Doctors have a stable jobs, a great life, an impressive bank balance, and a stable future. Don't they? Well, not quite! In the US, completing med school can take upwards of $250,000. Several students work part-time and full-time jobs before joining the medical school to save up for tuition. Most doctors graduate with massive debt and no regular practice. Physicians face more career challenges than the average professor, researcher, scientist, and artist. Physicians face more career challenges than the average professor, researcher, scientist, and artist. They have to build their reputation from scratch before making thousands of dollars per month from private practice. In short, becoming a doctor is not as easy as it seems from a distance.


What does the financial life of a doctor really look like?

Physician home loans and mortgage loans exist to make their daily struggles a little easier. These are specialized loans for medical professionals who would like to buy a roof over their heads after graduation. When people graduate from medical school, most of them have a family and need a decent home in a safe neighborhood. These are the demands of their professional lives as well as the necessities of their families. As a physician, you might be skeptical of these loans since this is the first time this is the first time you have heard of them. Even if you know of them, you might not have previously researched physician mortgage loans. Since you are already comfortable paying more than other citizens for taxes and student loans, you might wonder if a tailored credit for doctors also needs you to pay more than the common folk. 

Why are physician home mortgage loans the best options for doctors?

The physician mortgage loans provide doctors with easy payback options, amicable interest rates, and easy-to-qualify criteria. Here are the few ways in which a specialized home loan can save you a fortune –
  1. They demand nominal down payments that range between 0% and 5%.
  2. These loans do not demand private mortgage insurance (PMI), although the down payment can be less than 20%.
  3. The lending parties do not include the outstanding student loans in the debt-to-earnings ratio of the applicant physician. 

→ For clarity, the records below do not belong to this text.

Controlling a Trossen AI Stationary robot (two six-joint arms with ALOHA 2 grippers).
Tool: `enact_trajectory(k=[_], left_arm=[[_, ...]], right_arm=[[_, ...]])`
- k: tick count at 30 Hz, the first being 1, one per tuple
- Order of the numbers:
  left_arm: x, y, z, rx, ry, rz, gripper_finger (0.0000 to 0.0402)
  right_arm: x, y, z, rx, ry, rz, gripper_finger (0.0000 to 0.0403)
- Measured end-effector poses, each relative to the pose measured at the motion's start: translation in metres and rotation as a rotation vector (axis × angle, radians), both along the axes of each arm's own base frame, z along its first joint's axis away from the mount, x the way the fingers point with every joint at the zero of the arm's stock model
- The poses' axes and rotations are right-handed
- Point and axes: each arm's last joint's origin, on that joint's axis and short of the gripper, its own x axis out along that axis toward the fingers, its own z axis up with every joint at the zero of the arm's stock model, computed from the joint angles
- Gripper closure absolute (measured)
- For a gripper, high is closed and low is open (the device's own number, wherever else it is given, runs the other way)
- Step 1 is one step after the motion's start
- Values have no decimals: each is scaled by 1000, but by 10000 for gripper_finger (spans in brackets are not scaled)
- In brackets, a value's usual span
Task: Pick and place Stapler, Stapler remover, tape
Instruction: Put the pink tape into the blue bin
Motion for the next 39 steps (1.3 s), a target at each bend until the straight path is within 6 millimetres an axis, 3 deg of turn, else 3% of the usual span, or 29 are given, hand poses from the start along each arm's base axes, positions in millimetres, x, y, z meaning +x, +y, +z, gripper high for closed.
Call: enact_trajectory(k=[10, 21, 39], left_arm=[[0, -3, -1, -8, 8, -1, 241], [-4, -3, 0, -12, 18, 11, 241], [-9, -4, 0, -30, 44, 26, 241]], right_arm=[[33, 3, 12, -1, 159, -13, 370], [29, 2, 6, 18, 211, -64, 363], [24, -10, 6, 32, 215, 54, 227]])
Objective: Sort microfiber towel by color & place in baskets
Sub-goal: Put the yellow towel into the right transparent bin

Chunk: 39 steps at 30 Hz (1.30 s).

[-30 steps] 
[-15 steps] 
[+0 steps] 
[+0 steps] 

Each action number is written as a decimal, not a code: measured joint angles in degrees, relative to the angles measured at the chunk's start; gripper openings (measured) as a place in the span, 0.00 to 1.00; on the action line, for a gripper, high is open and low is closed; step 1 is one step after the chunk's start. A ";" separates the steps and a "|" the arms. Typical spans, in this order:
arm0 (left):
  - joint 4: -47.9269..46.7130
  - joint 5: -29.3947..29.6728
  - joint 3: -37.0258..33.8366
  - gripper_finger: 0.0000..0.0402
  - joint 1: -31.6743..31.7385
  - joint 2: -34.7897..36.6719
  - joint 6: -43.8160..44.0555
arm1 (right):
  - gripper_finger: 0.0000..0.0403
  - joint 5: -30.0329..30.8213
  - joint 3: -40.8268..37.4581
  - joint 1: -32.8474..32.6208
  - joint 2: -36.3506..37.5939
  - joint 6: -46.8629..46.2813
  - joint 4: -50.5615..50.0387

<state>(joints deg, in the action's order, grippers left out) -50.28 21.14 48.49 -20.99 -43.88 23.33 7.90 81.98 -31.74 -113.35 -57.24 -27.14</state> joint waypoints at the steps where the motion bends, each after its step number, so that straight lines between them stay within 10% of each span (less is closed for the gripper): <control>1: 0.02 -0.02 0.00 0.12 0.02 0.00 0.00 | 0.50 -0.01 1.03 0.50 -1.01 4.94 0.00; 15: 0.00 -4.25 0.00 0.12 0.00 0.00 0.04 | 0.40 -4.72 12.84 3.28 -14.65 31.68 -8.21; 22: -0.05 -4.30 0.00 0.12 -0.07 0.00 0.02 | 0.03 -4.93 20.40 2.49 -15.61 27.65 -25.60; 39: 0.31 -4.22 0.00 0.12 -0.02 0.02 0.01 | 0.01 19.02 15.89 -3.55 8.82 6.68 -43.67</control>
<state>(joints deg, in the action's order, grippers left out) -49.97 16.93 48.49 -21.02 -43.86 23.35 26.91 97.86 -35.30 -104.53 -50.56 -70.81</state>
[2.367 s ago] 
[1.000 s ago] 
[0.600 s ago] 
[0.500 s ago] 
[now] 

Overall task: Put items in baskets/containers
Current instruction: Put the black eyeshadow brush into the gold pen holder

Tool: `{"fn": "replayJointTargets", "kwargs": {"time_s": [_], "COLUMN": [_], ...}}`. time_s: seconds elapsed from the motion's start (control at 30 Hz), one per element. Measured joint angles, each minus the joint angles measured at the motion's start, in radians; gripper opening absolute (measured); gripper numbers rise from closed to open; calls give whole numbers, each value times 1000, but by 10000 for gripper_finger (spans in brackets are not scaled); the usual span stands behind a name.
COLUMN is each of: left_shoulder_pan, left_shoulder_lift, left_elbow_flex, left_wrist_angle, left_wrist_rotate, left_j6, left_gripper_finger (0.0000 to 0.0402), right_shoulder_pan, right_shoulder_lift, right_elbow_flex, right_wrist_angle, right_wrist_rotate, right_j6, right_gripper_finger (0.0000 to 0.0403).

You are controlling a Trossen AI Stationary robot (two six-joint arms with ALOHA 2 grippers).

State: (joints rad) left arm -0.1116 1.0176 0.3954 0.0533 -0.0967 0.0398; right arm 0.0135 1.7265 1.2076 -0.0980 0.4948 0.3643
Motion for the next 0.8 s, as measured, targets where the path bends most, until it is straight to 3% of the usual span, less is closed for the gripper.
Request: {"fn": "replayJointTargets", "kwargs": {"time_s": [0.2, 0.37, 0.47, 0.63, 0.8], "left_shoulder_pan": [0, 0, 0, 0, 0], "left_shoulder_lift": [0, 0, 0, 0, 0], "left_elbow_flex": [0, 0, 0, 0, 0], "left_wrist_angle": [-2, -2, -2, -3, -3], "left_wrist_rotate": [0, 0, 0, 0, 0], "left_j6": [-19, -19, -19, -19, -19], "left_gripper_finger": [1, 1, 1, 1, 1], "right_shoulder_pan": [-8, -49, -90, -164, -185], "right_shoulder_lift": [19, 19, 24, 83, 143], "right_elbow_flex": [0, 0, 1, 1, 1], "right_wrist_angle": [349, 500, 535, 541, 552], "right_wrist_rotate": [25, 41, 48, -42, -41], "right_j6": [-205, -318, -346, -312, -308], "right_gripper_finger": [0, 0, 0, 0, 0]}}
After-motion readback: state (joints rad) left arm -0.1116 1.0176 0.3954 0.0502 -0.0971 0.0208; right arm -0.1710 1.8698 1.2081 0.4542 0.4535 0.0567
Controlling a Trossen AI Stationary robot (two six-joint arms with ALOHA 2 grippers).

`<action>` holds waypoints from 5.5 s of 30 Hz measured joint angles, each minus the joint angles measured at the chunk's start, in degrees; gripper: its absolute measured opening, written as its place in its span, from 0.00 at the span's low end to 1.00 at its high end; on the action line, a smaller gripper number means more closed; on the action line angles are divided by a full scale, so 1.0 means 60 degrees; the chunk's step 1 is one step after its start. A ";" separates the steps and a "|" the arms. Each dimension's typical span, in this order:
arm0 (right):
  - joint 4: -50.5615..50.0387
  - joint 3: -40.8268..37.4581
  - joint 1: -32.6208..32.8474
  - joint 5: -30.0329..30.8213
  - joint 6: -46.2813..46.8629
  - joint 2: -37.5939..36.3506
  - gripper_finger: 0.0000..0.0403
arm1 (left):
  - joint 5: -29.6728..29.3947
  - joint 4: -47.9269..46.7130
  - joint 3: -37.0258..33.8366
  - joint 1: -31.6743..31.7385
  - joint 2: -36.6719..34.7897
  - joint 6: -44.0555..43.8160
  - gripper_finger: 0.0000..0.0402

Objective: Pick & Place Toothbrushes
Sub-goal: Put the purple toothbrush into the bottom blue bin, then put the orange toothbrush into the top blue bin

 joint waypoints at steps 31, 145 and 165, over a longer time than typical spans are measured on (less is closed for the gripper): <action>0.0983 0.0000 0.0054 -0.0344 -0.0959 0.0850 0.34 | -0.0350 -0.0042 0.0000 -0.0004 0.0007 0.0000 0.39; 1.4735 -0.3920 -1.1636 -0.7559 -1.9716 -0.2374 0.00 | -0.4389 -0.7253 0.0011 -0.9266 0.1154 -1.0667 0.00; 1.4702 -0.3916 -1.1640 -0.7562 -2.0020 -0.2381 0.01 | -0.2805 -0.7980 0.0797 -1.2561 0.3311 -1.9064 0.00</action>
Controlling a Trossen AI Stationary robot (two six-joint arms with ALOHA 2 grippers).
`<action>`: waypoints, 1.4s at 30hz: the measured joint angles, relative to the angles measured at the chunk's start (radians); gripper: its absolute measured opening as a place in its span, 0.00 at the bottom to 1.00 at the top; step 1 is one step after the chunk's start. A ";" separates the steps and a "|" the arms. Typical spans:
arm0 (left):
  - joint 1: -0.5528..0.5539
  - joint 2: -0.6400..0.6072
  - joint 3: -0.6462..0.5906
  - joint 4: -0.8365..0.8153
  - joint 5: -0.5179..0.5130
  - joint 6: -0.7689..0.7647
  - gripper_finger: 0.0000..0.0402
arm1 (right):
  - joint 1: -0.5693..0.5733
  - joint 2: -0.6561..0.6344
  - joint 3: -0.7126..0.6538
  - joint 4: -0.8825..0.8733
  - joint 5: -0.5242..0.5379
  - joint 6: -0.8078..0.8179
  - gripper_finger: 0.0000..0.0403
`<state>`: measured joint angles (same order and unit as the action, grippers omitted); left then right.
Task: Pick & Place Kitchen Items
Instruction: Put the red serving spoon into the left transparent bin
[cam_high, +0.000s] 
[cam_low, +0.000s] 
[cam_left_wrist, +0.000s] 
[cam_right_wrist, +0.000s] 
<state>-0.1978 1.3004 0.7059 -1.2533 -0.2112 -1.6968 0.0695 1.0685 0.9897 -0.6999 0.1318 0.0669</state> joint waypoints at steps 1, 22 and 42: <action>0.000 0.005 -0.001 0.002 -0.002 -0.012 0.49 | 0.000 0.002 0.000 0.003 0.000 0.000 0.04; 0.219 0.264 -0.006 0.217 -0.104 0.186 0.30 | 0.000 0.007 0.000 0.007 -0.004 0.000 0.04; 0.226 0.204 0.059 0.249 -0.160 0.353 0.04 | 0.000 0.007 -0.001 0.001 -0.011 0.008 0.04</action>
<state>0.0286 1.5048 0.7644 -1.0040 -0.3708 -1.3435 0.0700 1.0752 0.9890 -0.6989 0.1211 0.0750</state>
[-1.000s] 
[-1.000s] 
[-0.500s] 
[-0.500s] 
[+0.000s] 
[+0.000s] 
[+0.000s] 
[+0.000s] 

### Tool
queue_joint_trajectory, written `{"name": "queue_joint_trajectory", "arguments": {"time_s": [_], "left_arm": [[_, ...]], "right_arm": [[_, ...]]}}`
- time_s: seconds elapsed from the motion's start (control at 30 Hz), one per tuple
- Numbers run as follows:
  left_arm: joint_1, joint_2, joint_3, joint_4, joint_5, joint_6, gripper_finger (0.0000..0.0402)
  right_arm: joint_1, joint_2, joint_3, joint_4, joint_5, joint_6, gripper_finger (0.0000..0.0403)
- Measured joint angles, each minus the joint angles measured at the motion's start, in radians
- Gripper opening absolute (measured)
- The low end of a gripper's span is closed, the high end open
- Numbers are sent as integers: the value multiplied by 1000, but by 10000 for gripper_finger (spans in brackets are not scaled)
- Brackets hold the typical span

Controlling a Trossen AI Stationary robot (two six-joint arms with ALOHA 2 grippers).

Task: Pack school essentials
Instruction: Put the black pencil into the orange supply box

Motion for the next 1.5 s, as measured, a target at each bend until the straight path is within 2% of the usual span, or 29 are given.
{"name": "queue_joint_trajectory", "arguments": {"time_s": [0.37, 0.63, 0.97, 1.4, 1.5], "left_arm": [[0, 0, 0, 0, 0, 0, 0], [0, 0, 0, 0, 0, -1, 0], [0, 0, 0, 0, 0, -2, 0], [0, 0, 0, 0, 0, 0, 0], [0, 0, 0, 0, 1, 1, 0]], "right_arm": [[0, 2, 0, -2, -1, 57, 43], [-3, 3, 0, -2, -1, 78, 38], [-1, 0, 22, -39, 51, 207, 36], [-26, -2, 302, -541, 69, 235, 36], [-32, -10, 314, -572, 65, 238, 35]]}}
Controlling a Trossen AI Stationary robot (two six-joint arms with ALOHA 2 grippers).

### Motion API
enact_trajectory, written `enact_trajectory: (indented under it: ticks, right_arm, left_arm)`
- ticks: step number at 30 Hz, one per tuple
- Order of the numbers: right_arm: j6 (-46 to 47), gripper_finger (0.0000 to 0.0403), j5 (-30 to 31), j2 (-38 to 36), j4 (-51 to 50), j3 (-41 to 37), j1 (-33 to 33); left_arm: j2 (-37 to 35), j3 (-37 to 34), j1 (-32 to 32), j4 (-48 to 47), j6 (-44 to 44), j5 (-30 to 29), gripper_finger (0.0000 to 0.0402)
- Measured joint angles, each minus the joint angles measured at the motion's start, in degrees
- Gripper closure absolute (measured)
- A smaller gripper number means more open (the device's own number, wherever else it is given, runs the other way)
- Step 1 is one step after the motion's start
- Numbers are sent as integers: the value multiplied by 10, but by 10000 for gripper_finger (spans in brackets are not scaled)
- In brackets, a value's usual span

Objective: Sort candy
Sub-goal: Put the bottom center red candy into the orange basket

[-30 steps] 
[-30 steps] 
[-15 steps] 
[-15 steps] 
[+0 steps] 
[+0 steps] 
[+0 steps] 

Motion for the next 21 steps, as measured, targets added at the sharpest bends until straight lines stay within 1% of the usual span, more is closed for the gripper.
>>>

Contracts are valid evidence for all future earnings. Pay stubs are proof enough for the banks to sanction the amount.

There is no catch. The interest rates for physician home loans are always higher than regular home loans. The interest rate varies by a flat 1% or so. Most doctors do not mind that since it is not a secret and it is more of a convenience fee for bypassing the stringent qualifying criteria the regular home loans in the market have. 



How are physician loans in reality?

These are unique loans that every physician should try before buying their dream home. These are particular loans that every physician should try before buying their dream home. Banks usually underwrite these loans themselves and do not sell them to other parties, who, in turn, sell them as securities on Wall Street. Therefore, the terms and conditions are much more flexible than standard loans.